**Your task**
Return the listing in full and exactly, but without a single picture.

**Extracted material**
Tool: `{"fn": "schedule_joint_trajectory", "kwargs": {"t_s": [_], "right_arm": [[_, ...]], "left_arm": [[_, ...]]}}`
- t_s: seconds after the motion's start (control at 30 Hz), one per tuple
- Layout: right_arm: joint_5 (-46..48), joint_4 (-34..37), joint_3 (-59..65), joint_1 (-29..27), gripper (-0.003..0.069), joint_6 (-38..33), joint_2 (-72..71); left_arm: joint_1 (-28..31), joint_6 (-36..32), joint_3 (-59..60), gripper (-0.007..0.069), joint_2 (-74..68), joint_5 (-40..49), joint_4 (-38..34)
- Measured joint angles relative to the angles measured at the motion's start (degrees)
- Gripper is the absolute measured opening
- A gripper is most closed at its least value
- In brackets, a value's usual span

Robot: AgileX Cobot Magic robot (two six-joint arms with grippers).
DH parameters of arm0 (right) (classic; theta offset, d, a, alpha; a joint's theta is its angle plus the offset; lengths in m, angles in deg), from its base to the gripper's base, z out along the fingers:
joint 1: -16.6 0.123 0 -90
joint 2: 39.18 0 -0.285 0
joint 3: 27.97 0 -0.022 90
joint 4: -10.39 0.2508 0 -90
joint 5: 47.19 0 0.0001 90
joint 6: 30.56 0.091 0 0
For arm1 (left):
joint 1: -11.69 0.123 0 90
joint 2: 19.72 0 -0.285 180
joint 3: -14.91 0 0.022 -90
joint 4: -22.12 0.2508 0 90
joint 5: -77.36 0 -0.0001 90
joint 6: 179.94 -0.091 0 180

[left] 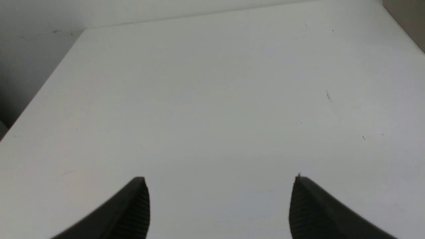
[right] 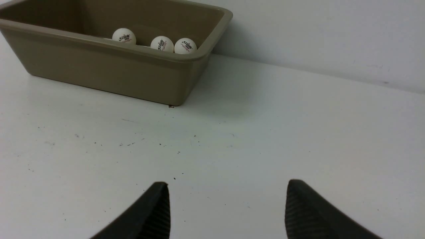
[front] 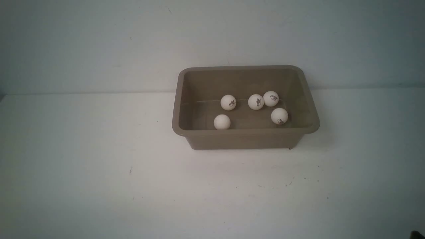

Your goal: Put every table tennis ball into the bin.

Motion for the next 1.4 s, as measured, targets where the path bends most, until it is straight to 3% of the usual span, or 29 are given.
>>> {"fn": "schedule_joint_trajectory", "kwargs": {"t_s": [1.4], "right_arm": [[0.0,0.0,0.0,0.0,0.0429,0.0,0.0]], "left_arm": [[-3.1,0.0,0.0,0.051,0.0,-0.05,0.0]]}}
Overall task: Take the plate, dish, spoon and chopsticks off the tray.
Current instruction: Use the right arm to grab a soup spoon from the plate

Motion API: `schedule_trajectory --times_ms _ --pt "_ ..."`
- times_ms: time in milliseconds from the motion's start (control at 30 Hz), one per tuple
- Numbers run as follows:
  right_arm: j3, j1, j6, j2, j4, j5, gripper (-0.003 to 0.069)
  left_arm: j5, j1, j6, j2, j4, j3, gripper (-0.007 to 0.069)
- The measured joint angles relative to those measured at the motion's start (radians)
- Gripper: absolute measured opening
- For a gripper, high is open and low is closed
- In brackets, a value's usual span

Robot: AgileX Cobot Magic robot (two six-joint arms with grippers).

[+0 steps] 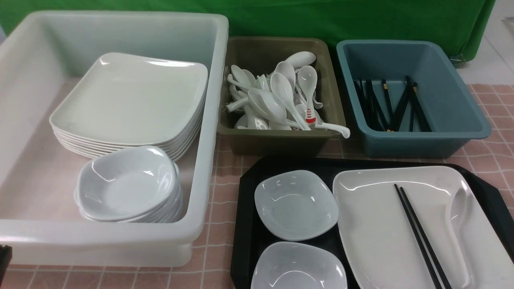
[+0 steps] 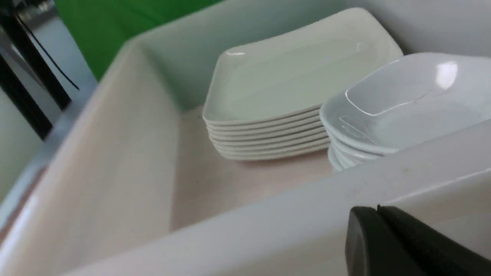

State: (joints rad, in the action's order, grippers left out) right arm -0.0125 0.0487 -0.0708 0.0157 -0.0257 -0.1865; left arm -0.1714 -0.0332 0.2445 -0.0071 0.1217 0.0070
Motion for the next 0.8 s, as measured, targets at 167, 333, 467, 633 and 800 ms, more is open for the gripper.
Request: schedule_trajectory --times_ms 167,333,467,633,800 --pt "0.000 0.000 0.000 0.000 0.000 0.000 0.0247 0.308 0.000 -0.022 0.000 -0.155 0.000 0.0020" --pt "0.000 0.000 0.000 0.000 0.000 0.000 0.0247 0.492 0.000 -0.069 0.000 -0.209 0.000 0.0020" --pt "0.000 0.000 0.000 0.000 0.000 0.000 0.0247 0.517 0.000 -0.081 0.000 -0.180 0.000 0.0020" --pt "0.000 0.000 0.000 0.000 0.000 0.008 0.0247 0.519 0.000 -0.233 0.000 -0.207 0.000 0.0020" --pt "0.010 -0.012 0.213 0.000 0.149 0.154 0.0247 0.693 0.000 -0.606 0.000 -0.248 0.000 0.0020"
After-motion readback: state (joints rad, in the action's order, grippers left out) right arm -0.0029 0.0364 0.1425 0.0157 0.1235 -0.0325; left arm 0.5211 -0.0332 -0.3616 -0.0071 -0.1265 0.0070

**Answer below**
Tool: `{"fn": "schedule_joint_trajectory", "kwargs": {"t_s": [_], "right_arm": [[_, ...]], "left_arm": [[_, ...]]}}`
- t_s: seconds after the motion's start (control at 30 Hz), one per tuple
- Layout: right_arm: joint_5 (-46..48), joint_4 (-34..37), joint_3 (-59..65), joint_1 (-29..27), gripper (-0.003..0.069), joint_6 (-38..33), joint_2 (-72..71); left_arm: joint_1 (-28..31), joint_6 (-36..32), joint_3 (-59..60), gripper (-0.007..0.069), joint_2 (-74..68), joint_5 (-40..49), joint_4 (-38..34)
- Measured joint angles relative to the angles measured at the motion's start (degrees)
- Gripper is the absolute measured opening
- A gripper is most closed at its least value
- In brackets, a value's usual span

Robot: AgileX Cobot Magic robot (two six-joint arms with grippers).
DH parameters of arm0 (right) (classic; theta offset, d, a, alpha; a joint's theta is its angle plus the offset; lengths in m, angles in deg), from its base to the gripper's base, z out along the fingers:
joint 1: -16.6 0.123 0 -90
joint 2: 39.18 0 -0.285 0
joint 3: 27.97 0 -0.022 90
joint 4: -10.39 0.2508 0 -90
joint 5: 47.19 0 0.0001 90
joint 6: 30.56 0.091 0 0
For arm1 (left):
joint 1: -11.69 0.123 0 90
joint 2: 19.72 0 -0.285 180
joint 3: -14.91 0 0.022 -90
joint 4: -22.12 0.2508 0 90
joint 5: -77.36 0 -0.0001 90
joint 6: 179.94 -0.091 0 180

[left] 
[right] 
[front] 

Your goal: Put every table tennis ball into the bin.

Motion for the next 1.4 s, as measured, targets where the path bends most, until it is straight to 3% of the usual span, or 29 are given.
>>> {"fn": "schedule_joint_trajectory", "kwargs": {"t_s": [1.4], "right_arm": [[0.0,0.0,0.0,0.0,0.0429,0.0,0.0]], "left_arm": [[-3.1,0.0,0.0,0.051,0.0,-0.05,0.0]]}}
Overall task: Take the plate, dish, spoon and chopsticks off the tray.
Current instruction: Use the right arm to grab a soup spoon from the plate

Motion API: `schedule_trajectory --times_ms _ --pt "_ ..."`
- times_ms: time in milliseconds from the motion's start (control at 30 Hz), one per tuple
- Numbers run as follows:
  right_arm: j3, j1, j6, j2, j4, j5, gripper (-0.003 to 0.069)
  left_arm: j5, j1, j6, j2, j4, j3, gripper (-0.007 to 0.069)
- The measured joint angles relative to those measured at the motion's start (radians)
- Gripper: absolute measured opening
- For a gripper, high is open and low is closed
- In brackets, a value's usual span

Robot: AgileX Cobot Magic robot (two six-joint arms with grippers).

[+0 steps] 
[+0 steps] 

State: (joints rad, in the action's order, grippers left out) right arm -0.0125 0.0487 -0.0708 0.0157 -0.0257 -0.1865; left arm -0.1714 -0.0332 0.2445 -0.0071 0.1217 0.0070
Motion for the next 0.8 s, as measured, targets at 167, 333, 467, 633 and 800 ms, more is open for the gripper.
Request: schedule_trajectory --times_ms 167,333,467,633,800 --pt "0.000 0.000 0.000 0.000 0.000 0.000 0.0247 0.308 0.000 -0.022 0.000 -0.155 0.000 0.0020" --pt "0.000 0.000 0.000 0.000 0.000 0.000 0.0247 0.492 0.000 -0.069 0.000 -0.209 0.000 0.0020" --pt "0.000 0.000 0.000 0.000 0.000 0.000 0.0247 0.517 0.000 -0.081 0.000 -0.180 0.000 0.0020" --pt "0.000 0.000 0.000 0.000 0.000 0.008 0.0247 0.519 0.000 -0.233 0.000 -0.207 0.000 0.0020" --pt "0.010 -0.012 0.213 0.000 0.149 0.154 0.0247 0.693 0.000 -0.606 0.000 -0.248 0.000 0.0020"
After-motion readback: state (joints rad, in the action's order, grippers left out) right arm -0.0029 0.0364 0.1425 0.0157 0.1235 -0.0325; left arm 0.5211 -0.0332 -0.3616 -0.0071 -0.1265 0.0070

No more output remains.